The c-TRAK-TN trial in patients with early-stage TNBC also demonstrates the importance of starting ctDNA screening early and with more sensitive assays; a high rate of metastatic disease (72% of ctDNA-positive patients allocated to the intervention arm) was found at the time of ctDNA detection by digital PCR. As a result, only 5 patients initiated pembrolizumab immunotherapy at molecular relapse and none achieved sustained ctDNA clearance (Ann Oncol. 2023;34:200–211). Further analysis of the c-TRAK-TN study comparing ctDNA detection using more sensitive assays was discussed at the Congress, revealing high concordance (95.2%; 770/809 samples) between a tissue-agnostic approach (based on epigenomic profiling without the need for prior sequencing of the primary tumour) and a multivariant tumour-informed assay (Abstract 4RO). At the patient level, only 7.5% (10/133) had discordant results. Morganti notes that of the ctDNA-positive cases detected by both assays, almost one-third (29.3%) were detected at an earlier timepoint by the tumour-informed assay, though the median lead time (from first ctDNA detection to recurrence) was similar between the two approaches: 7.1 months with the tumour-informed assay and 7.6 months with the tissue-free assay (hazard ratio 1.46; 95% confidence interval 0.87–2.44; p=0.154).

“Tumour-informed assays with greater sensitivity in detecting ctDNA are now available and it is unknown how these would compare with the tissue-free assay,” Morganti points out. “In addition, this study was conducted in patients with TNBC, a high-shedding tumour resulting in a relatively high tumour fraction. We do not know if tissue-free assays would be sufficiently sensitive to detect ctDNA in lower shedding tumour types such as HR-positive early breast cancer.”

Multiple studies have shown that detection of ctDNA in patients with early breast cancer is associated with a high risk of recurrence (ESMO Open. 2024;9:102390). However, the clinical utility of this approach has not been demonstrated.
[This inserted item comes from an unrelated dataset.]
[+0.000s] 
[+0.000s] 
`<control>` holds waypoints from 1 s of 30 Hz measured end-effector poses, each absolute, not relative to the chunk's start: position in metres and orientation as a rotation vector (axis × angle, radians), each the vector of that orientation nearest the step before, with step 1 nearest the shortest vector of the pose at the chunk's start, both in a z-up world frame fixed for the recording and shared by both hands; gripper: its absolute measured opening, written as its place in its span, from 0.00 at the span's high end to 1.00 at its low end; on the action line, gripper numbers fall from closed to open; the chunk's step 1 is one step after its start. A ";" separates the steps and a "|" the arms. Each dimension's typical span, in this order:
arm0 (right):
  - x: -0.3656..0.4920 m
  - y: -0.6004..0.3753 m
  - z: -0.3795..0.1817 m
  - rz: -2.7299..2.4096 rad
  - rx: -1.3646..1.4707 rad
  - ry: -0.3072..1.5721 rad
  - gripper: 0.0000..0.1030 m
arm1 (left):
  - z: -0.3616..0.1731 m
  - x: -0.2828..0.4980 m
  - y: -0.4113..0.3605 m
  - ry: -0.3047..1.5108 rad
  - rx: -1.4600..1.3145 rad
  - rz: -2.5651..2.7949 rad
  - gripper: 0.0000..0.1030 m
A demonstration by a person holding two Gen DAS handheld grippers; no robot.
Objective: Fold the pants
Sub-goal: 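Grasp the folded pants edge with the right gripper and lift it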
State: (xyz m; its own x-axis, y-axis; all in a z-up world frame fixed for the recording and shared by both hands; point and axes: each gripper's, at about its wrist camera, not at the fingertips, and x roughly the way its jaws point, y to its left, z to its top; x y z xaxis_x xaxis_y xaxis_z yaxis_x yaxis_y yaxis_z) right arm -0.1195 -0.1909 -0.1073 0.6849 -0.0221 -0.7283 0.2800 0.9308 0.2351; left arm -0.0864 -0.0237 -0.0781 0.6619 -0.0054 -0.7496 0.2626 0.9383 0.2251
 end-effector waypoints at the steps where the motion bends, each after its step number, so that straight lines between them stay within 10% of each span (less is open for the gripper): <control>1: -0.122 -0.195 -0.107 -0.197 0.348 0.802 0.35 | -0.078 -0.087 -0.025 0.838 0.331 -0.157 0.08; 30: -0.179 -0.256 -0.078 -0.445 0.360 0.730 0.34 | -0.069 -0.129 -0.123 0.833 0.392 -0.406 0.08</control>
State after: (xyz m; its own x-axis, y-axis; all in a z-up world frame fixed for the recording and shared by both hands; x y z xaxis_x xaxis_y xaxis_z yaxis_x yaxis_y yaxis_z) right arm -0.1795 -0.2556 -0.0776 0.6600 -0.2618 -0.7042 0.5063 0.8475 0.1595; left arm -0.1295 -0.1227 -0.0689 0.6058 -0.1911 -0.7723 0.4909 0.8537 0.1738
“Before implementing these tests in routine surveillance, we need evidence that we can improve patient outcomes through ctDNA-guided treatment interventions,” concludes Morganti. “Detection of molecular relapse during surveillance anticipates distant recurrence, but research is needed to understand whether MRD is curable in this setting. Without studies proving that intervening at the time of molecular relapse significantly delays or prevents recurrences, these tests should not be used in clinical practice given the absence of proven benefit to outweigh the risk of toxicity related to intervention, the anxiety associated with test results, and their costs.”